### ABOUT THIS EXERCISE
Beneath this task are records; print exactly the stretch of them from the line with "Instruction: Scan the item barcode" through the line with "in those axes", both ends included.

BEGIN INPUT RECORDS

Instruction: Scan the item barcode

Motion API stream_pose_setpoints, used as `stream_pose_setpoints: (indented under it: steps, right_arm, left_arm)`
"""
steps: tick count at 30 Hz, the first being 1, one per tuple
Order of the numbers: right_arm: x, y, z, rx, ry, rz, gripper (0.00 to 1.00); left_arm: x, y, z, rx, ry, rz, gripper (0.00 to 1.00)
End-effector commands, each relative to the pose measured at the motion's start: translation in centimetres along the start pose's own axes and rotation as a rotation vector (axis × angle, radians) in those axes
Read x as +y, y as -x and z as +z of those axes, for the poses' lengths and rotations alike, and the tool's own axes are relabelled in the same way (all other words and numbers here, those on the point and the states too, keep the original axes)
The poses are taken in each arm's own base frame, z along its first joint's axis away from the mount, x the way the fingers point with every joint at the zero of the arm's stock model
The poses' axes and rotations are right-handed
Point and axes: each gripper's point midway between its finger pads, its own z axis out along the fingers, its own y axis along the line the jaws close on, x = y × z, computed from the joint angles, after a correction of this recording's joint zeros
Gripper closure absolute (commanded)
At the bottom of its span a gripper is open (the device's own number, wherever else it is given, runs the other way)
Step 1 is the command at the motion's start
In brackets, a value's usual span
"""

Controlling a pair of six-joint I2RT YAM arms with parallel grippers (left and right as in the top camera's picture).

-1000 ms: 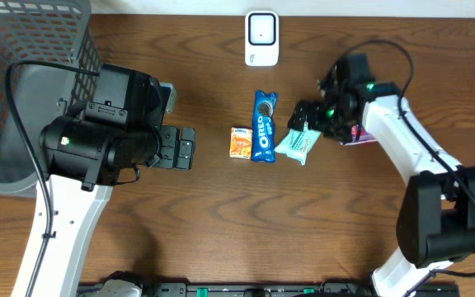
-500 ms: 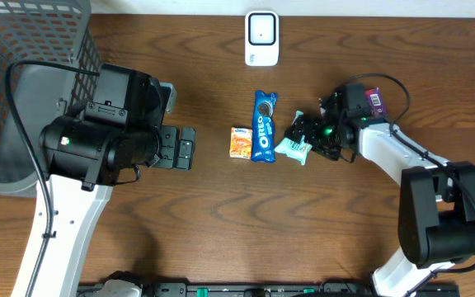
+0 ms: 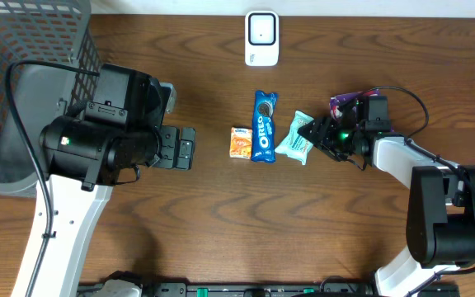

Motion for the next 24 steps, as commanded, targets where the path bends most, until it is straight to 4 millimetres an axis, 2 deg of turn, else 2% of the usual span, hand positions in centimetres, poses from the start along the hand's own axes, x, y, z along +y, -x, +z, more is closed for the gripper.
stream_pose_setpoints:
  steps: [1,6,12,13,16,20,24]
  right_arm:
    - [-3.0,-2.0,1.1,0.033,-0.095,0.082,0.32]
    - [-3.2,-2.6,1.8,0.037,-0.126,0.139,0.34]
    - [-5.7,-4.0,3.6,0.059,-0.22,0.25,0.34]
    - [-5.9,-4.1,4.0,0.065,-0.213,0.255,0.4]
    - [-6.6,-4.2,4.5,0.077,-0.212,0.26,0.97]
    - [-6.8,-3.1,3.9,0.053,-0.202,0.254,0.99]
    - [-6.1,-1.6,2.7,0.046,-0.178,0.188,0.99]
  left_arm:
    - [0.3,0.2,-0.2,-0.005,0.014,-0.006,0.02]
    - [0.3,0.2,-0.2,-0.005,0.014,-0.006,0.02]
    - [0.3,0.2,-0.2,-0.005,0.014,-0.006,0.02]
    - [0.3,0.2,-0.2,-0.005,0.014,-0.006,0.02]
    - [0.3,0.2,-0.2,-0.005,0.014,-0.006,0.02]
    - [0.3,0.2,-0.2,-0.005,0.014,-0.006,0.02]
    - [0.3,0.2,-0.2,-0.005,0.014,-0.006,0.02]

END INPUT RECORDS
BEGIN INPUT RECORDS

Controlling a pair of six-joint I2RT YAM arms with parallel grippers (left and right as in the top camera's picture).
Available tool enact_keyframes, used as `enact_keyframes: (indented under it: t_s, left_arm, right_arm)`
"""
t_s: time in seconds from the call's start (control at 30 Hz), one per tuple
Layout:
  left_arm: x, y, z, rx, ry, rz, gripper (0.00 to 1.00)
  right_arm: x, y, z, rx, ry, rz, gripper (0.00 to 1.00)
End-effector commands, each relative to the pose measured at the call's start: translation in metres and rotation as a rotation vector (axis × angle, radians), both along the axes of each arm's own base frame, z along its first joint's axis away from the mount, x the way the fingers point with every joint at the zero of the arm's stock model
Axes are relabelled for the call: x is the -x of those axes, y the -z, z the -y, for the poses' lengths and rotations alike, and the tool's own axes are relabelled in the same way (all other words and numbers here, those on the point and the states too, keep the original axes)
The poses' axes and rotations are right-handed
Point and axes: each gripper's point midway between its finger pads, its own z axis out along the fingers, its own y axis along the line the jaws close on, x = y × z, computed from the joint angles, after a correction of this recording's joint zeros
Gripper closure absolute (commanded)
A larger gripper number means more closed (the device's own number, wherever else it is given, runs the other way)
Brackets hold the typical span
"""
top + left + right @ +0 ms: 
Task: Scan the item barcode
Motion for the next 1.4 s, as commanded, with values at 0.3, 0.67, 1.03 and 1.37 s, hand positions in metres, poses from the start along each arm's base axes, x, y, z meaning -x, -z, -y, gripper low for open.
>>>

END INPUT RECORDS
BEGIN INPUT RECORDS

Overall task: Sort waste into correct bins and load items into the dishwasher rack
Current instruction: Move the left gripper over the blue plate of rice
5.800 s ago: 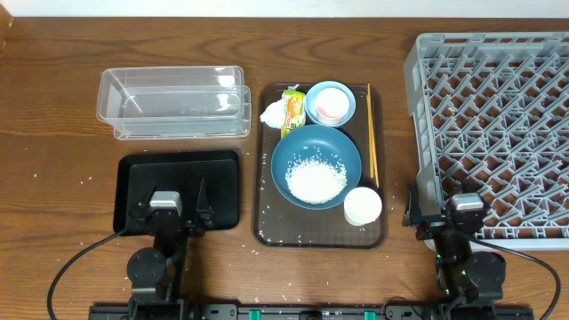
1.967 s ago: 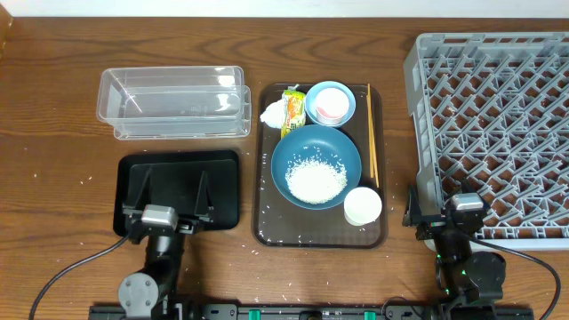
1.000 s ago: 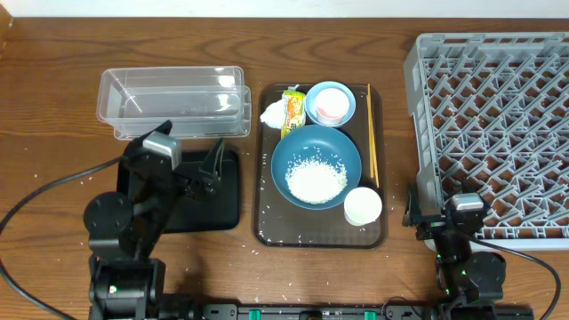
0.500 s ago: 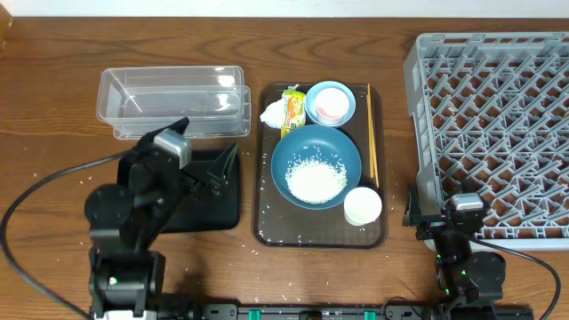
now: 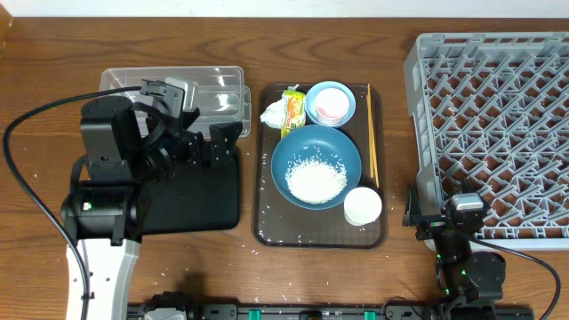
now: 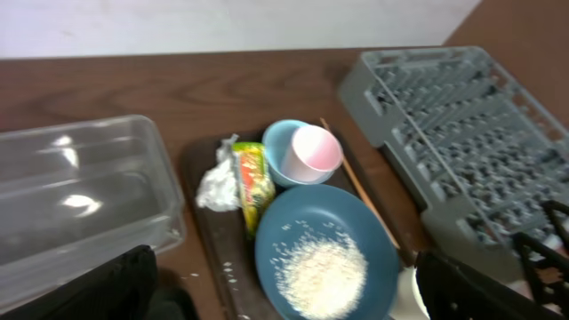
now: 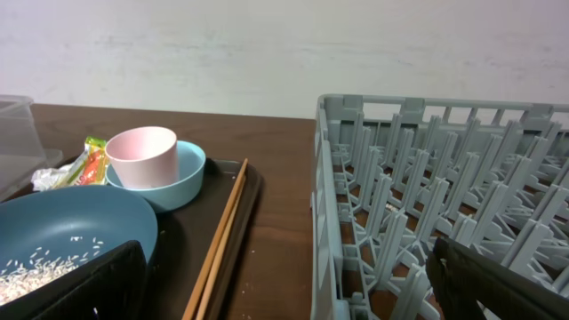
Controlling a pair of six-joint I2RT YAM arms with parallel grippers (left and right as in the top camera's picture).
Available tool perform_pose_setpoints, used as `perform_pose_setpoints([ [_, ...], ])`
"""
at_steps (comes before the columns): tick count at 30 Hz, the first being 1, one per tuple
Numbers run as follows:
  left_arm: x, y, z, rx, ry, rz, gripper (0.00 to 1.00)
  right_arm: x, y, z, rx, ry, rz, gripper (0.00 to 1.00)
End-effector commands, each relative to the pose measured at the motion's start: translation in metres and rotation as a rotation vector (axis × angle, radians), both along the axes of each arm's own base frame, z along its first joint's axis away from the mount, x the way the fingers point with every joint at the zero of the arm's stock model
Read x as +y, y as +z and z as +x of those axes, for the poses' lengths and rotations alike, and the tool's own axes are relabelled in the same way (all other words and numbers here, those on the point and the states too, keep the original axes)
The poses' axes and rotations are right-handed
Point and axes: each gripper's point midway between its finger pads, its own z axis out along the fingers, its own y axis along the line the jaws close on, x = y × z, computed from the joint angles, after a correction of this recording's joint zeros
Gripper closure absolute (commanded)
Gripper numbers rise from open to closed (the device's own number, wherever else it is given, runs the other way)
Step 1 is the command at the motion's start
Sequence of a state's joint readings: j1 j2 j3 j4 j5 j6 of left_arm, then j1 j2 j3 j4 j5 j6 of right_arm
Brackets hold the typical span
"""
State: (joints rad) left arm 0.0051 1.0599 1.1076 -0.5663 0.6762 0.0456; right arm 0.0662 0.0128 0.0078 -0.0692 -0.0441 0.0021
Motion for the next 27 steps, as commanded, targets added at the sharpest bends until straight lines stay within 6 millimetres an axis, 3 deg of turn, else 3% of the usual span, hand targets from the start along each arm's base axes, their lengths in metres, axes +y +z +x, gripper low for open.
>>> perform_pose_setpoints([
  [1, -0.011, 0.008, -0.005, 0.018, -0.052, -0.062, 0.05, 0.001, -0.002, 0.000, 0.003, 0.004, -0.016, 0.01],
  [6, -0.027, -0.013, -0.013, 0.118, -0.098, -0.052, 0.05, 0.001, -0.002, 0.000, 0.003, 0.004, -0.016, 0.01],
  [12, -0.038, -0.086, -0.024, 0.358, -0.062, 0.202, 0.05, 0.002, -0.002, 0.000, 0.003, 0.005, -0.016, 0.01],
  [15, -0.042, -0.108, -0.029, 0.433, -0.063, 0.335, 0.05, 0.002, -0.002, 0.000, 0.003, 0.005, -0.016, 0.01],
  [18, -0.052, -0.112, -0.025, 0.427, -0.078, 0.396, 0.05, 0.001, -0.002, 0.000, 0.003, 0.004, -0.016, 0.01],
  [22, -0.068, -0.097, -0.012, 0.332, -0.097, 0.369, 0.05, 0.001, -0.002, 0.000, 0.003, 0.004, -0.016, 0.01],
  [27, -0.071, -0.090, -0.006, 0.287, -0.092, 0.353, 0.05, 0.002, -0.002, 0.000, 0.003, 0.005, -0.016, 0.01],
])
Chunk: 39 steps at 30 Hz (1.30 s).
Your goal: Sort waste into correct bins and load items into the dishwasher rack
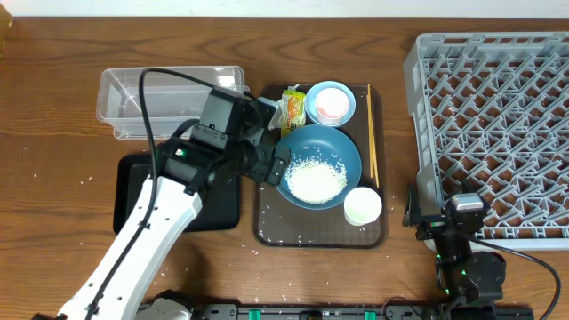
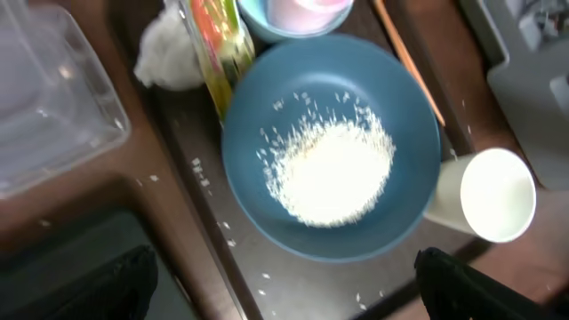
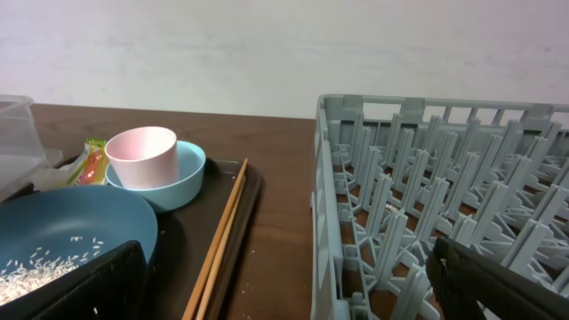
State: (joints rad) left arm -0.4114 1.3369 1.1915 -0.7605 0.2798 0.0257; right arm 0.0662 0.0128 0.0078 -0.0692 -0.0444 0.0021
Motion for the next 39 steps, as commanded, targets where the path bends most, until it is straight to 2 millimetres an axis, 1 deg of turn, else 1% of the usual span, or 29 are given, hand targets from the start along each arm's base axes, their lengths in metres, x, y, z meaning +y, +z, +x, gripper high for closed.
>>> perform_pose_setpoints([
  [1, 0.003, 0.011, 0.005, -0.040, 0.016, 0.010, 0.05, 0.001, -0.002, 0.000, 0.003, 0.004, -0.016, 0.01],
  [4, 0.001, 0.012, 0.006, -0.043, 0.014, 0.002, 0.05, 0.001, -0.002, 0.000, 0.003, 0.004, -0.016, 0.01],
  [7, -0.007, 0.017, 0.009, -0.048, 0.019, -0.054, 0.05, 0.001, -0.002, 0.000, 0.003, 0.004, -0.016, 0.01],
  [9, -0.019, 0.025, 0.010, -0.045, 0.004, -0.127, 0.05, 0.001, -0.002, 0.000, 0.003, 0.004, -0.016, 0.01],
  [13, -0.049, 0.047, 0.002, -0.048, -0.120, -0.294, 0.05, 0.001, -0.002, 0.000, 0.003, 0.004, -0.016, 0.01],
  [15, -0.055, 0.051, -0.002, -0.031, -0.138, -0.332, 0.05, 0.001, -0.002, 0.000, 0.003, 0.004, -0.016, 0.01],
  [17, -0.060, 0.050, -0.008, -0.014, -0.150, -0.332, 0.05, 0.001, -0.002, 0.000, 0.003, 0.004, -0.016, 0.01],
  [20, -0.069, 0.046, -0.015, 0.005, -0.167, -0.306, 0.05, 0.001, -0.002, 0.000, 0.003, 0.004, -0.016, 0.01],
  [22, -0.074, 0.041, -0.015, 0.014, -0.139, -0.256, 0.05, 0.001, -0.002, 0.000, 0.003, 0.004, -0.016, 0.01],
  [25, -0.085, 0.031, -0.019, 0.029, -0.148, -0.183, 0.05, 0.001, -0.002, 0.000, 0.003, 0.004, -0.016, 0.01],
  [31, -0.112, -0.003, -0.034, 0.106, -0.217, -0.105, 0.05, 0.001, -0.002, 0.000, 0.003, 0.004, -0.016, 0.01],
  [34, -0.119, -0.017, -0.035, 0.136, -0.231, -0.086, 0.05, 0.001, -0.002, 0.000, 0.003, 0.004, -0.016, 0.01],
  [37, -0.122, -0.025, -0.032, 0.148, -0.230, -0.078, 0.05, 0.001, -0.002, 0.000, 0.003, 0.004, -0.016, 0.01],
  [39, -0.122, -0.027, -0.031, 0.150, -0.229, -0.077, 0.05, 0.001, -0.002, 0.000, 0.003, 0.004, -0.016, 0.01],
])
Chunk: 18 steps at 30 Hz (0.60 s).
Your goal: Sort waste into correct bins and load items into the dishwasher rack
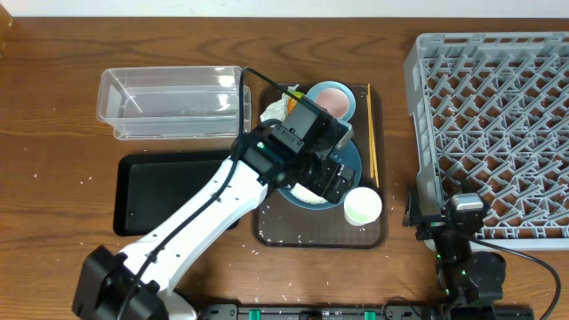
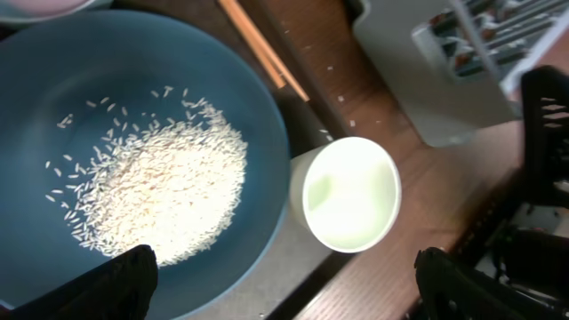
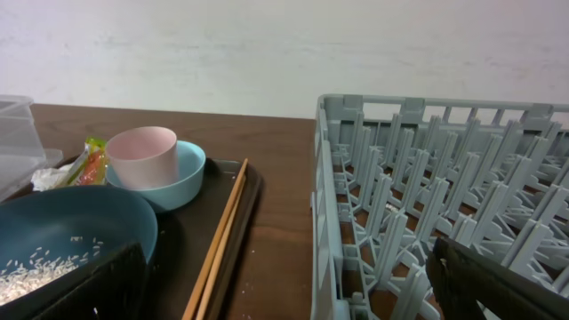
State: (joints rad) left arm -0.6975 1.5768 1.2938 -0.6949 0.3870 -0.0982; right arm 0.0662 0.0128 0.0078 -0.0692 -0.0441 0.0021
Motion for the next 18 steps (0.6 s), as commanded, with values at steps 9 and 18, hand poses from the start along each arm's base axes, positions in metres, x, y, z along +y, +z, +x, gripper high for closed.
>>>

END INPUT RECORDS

### RESPONSE AREA
Instruction: Scan the item barcode

Motion API stream_pose_setpoints, used as `stream_pose_setpoints: (indented under it: steps, right_arm, left_arm)`
"""
steps: tick count at 30 Hz, the first being 1, one per tuple
Order of the numbers: right_arm: x, y, z, rx, ry, rz, gripper (0.00 to 1.00); left_arm: x, y, z, rx, ry, rz, gripper (0.00 to 1.00)
End-effector commands, each relative to the pose measured at the motion's start: translation in centimetres along the start pose's own axes and rotation as a rotation vector (axis × angle, radians) in those axes

Work on the exercise is now concluded.